Plant Description: White snakeroot is a 3-foot-tall perennial herb. Distinctive features include opposite leaves, which are coarsely-toothed, rounded at the base, sharply-pointed at the tip, and attached to a long slender leaf stalk (petiole), and flat-topped clusters of small bright-white flowers. Ingesting leaves and stems of the plant produces a deadly condition known as "trembles" in animals, and humans can develop "milk sickness" by consuming milk from affected animals. White snakeroot reproduces by seeds and short rhizomes (horizontal underground stems).

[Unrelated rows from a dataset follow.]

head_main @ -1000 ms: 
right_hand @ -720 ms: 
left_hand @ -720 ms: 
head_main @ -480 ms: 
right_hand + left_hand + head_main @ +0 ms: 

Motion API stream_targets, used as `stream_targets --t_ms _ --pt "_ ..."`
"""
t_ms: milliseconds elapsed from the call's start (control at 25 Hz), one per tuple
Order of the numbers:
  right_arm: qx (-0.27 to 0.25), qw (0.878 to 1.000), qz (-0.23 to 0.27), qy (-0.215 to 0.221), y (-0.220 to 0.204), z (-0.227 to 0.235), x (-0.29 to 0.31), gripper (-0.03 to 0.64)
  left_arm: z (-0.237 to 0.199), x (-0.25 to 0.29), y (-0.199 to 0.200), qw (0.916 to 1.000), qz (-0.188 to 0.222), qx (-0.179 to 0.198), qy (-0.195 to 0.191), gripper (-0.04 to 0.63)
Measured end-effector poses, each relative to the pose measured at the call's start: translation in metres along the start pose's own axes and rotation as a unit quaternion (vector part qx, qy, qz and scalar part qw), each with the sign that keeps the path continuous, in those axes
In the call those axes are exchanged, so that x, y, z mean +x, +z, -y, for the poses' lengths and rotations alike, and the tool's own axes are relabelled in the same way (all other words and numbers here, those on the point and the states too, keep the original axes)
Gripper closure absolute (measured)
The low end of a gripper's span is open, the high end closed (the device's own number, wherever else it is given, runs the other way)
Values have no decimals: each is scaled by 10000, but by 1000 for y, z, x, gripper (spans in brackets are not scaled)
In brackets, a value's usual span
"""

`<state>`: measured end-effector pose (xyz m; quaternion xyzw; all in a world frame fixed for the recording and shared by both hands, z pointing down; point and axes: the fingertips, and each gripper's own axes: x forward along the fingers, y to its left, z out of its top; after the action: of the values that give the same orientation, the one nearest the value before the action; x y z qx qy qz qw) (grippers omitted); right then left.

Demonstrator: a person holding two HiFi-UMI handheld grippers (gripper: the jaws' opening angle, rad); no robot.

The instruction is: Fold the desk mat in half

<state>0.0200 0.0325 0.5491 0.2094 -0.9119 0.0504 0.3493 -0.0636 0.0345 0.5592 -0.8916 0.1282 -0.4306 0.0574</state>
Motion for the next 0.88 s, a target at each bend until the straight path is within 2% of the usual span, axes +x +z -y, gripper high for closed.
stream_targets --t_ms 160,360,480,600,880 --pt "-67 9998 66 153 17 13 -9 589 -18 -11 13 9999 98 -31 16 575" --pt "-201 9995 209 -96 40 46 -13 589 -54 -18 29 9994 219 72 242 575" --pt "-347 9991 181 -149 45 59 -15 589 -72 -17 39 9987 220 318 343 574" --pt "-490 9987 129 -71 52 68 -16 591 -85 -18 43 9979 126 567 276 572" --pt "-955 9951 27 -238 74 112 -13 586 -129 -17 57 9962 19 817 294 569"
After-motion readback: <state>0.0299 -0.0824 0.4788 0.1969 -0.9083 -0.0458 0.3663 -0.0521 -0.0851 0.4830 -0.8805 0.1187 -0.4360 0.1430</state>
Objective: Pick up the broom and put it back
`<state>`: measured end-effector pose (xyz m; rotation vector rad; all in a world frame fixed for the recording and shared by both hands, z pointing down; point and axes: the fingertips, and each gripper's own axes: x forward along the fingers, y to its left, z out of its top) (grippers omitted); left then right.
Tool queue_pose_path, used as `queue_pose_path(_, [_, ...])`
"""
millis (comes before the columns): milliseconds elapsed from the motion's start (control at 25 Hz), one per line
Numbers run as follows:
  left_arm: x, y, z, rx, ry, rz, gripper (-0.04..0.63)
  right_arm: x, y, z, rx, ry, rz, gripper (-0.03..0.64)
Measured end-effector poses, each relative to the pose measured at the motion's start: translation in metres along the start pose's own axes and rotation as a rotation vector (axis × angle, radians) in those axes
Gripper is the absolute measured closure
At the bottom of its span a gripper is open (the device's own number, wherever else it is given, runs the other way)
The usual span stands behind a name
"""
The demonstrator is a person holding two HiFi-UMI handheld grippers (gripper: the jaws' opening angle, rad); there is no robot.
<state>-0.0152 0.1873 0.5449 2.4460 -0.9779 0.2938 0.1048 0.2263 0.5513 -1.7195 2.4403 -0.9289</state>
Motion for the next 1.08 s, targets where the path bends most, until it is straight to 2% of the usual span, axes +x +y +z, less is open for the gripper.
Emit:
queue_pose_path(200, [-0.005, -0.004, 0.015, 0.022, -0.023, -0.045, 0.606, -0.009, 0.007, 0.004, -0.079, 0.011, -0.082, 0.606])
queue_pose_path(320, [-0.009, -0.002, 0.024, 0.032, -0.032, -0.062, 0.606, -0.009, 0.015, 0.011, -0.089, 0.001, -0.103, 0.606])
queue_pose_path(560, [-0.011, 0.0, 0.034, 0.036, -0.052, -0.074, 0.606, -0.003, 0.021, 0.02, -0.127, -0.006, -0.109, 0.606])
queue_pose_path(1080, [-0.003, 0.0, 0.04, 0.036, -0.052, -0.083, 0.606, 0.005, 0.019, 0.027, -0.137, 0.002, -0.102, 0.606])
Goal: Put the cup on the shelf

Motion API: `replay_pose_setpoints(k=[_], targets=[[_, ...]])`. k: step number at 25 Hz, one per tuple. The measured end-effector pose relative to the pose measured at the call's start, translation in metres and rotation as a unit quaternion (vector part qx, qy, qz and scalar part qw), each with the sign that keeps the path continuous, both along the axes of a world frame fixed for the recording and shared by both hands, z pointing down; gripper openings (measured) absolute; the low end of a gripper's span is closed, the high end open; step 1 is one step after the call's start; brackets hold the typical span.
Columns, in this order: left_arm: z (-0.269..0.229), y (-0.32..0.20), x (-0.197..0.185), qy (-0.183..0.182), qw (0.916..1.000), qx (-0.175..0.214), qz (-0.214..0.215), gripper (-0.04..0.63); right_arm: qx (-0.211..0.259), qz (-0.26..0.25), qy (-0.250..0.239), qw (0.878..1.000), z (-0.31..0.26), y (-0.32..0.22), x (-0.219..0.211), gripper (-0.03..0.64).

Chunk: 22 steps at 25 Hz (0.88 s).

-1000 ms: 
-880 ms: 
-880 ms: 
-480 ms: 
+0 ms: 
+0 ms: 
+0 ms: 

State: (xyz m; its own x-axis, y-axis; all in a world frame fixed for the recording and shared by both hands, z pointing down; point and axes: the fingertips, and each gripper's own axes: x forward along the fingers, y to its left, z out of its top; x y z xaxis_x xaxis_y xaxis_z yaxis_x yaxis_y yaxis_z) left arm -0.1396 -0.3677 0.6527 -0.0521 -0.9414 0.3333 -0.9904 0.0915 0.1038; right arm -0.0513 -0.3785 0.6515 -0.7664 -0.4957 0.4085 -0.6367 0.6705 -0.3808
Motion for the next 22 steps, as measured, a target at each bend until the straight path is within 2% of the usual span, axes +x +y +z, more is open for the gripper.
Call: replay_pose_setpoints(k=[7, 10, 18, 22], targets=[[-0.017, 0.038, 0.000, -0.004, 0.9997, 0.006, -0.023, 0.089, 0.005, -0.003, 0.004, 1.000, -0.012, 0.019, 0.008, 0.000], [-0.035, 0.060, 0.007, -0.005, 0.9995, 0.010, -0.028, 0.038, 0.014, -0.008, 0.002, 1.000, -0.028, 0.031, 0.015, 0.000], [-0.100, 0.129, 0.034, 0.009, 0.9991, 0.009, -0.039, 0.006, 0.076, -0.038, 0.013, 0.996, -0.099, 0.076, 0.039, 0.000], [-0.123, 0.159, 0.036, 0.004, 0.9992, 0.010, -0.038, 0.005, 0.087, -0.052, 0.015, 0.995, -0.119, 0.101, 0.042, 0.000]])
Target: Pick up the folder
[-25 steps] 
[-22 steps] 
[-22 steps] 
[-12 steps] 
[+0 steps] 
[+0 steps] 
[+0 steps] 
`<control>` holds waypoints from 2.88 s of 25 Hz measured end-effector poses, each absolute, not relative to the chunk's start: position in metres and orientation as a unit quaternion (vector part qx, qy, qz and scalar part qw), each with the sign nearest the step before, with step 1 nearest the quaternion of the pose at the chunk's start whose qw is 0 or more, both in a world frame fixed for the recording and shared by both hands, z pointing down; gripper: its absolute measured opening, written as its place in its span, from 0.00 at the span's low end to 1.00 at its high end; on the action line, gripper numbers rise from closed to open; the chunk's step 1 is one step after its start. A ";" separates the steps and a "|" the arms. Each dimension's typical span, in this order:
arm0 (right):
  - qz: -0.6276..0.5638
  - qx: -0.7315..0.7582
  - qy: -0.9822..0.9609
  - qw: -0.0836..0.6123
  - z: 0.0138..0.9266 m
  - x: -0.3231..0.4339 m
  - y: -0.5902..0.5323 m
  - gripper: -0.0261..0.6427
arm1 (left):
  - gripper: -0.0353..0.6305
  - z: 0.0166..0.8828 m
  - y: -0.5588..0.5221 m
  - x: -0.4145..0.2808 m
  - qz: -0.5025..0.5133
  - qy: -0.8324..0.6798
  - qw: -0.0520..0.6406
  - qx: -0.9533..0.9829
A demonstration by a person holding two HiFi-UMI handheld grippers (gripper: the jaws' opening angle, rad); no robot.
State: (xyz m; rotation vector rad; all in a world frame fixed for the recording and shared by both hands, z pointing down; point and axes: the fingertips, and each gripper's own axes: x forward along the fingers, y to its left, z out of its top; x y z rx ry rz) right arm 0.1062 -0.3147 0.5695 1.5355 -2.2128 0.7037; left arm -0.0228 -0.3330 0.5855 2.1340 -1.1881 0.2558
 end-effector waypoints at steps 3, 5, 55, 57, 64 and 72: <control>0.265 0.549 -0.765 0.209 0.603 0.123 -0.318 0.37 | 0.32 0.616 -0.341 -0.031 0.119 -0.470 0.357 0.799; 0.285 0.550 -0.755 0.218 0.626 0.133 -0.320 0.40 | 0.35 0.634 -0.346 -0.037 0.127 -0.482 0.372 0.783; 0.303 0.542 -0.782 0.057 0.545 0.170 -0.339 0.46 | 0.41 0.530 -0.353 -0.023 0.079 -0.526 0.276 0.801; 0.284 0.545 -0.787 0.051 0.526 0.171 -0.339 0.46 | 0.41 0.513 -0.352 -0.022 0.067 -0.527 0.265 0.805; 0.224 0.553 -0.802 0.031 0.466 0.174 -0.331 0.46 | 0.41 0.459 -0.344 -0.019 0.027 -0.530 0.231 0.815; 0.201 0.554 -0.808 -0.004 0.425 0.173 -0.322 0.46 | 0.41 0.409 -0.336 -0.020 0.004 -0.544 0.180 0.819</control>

  • Root system - The root system includes fibrous, branched roots and tough, knotty rhizomes (horizontal underground stems).
  • Seedlings & Shoots - Young leaves are thin, pale green, and have short hairs on the upper surface, edges, and veins. Leaf veins, consisting of the midrib and a simple vein on either side (3-nerved), are easy to discern on both the upper and lower surfaces. Stems and leaf stalks (petioles) of young plants are often purple-stained.
  • Stems - Stems are erect, leafy, 2 to 3 feet tall, and much branched near the top. Stems may be solitary or several may emerge in a cluster from the same root system.
  • Leaves - Leaves are opposite (2 leaves per node), thin, 2 1/2 to 7 inches long, broadly oval to lance-shaped, and 3-nerved. Larger leaves have a rounded base, sharp teeth around the edge, and taper to a point at the tip. Leaves attach to the stem by way of a slender petiole that is at least 1/4 as long as the leaf.
  • Flowers - Numerous flower heads are grouped into loosely-branched, flat-topped clusters arising from the axils of upper leaves. Each flower head is about 1/4 inch wide and contains 8 to 30 bright-white disk flowers.
  • Fruits & Seeds - The single-seeded fruits are brown or black, about 1/16 inch long, cigar-shaped, and tipped with a tuft of white hairs (pappus).
 
Similar Species: White snakeroot can be separated from other Eupatorium species such as bonesets, Joe-Pye weeds, other snakeroots, and thoroughworts by its distinctive leaves that are opposite, sharply-toothed, 3-nerved, and attached to long petioles.
 

Biology: White snakeroot generally begins to flower in July and continues until September. The weed does not persist in cultivated areas. Plants should be pulled as soon as they appear or mowed close to the ground several times during the season before seeds form. Improving drainage may aid in control of this poisonous plant.
 

Toxicity: Leaves and stems of white snakeroot plants contain tremetol, which is extremely poisonous. The plant is unpalatable to animals, but they will consume it if other forage is scarce. If sufficient amounts of white snakeroot are consumed, animals develop a condition known as ''trembles'' that may cause death. Lactating animals excrete the toxin in their milk, which can then pass to humans drinking the milk. The condition produced, known as "milk sickness", was common in early colonial times. A great milk sickness epidemic occurred in local areas of the eastern U.S. in the early nineteenth century resulting in many deaths. Abraham Lincoln's mother, Nancy Hanks Lincoln, was among those who died. Eventually, the toxin in white snakeroot was identified as the cause. The condition is rare today because it is common to pool milk from different areas and herds for commercial production thereby diluting any tremetol present. Meat of animals that eat white snakeroot can also contain tremetol at levels toxic to humans consuming it. Dried plants in hay are toxic but not as poisonous as fresh plants.
 

Facts and Folklore:
  • Native Americans used the plant as a treatment for snakebites as well as for various diseases.